ACTIVITY: Copy each line of the entries that contains the word "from".

SUPPLIED RECORDS:
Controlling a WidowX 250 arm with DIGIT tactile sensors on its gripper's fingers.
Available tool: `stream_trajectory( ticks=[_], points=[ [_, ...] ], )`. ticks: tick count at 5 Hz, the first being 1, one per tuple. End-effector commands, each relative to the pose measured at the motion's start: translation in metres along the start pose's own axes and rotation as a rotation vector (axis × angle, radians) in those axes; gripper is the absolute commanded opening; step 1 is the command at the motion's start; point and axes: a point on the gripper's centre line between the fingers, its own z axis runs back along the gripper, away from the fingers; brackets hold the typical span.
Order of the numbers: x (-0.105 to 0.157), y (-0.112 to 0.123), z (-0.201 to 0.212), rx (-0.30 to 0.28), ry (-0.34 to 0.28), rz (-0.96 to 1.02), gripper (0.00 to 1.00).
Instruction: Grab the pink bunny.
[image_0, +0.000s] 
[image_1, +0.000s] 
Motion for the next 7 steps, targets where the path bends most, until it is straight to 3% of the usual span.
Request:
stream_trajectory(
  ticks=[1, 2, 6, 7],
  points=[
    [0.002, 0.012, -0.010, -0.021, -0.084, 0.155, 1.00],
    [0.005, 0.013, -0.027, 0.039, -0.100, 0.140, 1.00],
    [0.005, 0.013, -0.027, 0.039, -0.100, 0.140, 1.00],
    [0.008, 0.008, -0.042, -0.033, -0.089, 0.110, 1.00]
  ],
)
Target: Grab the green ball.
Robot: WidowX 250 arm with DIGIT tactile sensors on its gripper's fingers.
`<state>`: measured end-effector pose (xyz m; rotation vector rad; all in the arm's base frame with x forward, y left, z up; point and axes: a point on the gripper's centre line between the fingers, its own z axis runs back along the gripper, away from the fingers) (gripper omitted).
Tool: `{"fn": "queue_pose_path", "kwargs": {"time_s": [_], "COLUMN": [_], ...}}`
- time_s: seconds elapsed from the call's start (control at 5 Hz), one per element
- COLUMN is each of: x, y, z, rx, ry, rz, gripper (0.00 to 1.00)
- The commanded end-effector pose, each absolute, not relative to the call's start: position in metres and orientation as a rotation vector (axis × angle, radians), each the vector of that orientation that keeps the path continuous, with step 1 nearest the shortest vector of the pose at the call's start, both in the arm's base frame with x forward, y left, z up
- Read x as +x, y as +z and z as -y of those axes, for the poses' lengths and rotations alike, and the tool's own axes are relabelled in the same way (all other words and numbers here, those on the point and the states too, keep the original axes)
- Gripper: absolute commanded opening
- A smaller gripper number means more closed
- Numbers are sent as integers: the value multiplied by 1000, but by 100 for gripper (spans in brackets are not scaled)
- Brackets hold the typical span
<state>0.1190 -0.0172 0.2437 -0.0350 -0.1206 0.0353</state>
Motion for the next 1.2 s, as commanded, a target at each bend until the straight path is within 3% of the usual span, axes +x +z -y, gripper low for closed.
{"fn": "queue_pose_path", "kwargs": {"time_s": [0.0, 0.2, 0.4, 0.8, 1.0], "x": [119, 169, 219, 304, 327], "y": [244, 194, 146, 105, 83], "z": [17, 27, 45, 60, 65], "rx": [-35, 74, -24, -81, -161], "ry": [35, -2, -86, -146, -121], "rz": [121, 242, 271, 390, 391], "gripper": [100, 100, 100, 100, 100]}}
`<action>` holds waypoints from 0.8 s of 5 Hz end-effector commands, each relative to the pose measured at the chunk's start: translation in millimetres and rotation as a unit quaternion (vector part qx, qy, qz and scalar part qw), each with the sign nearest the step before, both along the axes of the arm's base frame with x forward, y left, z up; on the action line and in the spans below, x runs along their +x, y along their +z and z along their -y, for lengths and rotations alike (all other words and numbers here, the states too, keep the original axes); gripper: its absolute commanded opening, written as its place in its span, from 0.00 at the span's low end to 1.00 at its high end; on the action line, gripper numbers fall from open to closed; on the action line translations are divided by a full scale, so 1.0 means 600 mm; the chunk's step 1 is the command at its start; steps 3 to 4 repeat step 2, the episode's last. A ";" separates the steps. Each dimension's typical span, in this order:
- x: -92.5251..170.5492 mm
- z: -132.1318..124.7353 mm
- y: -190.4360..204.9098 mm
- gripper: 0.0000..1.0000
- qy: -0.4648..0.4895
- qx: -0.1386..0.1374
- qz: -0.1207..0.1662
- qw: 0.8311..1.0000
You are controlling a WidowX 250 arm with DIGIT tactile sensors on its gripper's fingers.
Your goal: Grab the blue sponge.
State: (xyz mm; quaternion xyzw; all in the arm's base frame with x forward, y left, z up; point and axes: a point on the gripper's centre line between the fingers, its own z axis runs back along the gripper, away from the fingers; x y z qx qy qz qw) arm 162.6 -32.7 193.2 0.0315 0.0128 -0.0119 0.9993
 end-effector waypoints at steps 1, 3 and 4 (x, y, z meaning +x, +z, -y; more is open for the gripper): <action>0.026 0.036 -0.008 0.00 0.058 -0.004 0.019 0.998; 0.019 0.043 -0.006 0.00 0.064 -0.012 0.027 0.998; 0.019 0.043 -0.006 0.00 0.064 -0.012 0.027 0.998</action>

TASK OUTPUT:
Available tool: `stream_trajectory( ticks=[_], points=[ [_, ...] ], )`. ticks: tick count at 5 Hz, the first being 1, one per tuple. End-effector commands, each relative to the pose measured at the motion's start: translation in metres along the start pose's own axes and rotation as a rotation vector (axis × angle, radians) in those axes; gripper is the absolute commanded opening; step 1 is the command at the motion's start; point and axes: a point on the gripper's centre line between the fingers, its own z axis runs back along the gripper, away from the fingers; brackets hold the typical span.
`<state>`: measured end-effector pose (xyz m; rotation vector rad; all in the arm's base frame with x forward, y left, z up; point and axes: a point on the gripper's centre line between the fingers, its own z axis runs back along the gripper, away from the fingers) (gripper omitted).
- time_s: seconds elapsed from the call's start (control at 5 Hz), one per element
`<action>` holds waypoints from 0.8 s of 5 Hz end-effector commands, each relative to the pose measured at the chunk's start: translation in millimetres and rotation as a unit quaternion (vector part qx, qy, qz and scalar part qw), each with the sign nearest the step before, both along the axes of the arm's base frame with x forward, y left, z up; on the action line and in the spans below, x runs along their +x, y along their +z and z along their -y, for lengths and rotations alike (all other words and numbers here, the states too, keep the original axes); gripper: its absolute commanded opening, written as its place in its span, from 0.00 at the span's low end to 1.00 at its high end; on the action line, gripper numbers fall from open to closed; on the action line translations are divided by a full scale, so 1.0 means 600 mm; the chunk's step 1 is the command at its start; steps 3 to 4 repeat step 2, the episode's last. A ";" separates the steps. Each dimension's typical span, in this order:
State: (xyz mm; quaternion xyzw; all in the arm's base frame with x forward, y left, z up; point and axes: a point on the gripper's centre line between the fingers, its own z axis runs back along the gripper, away from the fingers; x y z qx qy qz qw) arm 162.6 -32.7 193.2 0.0315 0.0128 -0.0119 0.9993

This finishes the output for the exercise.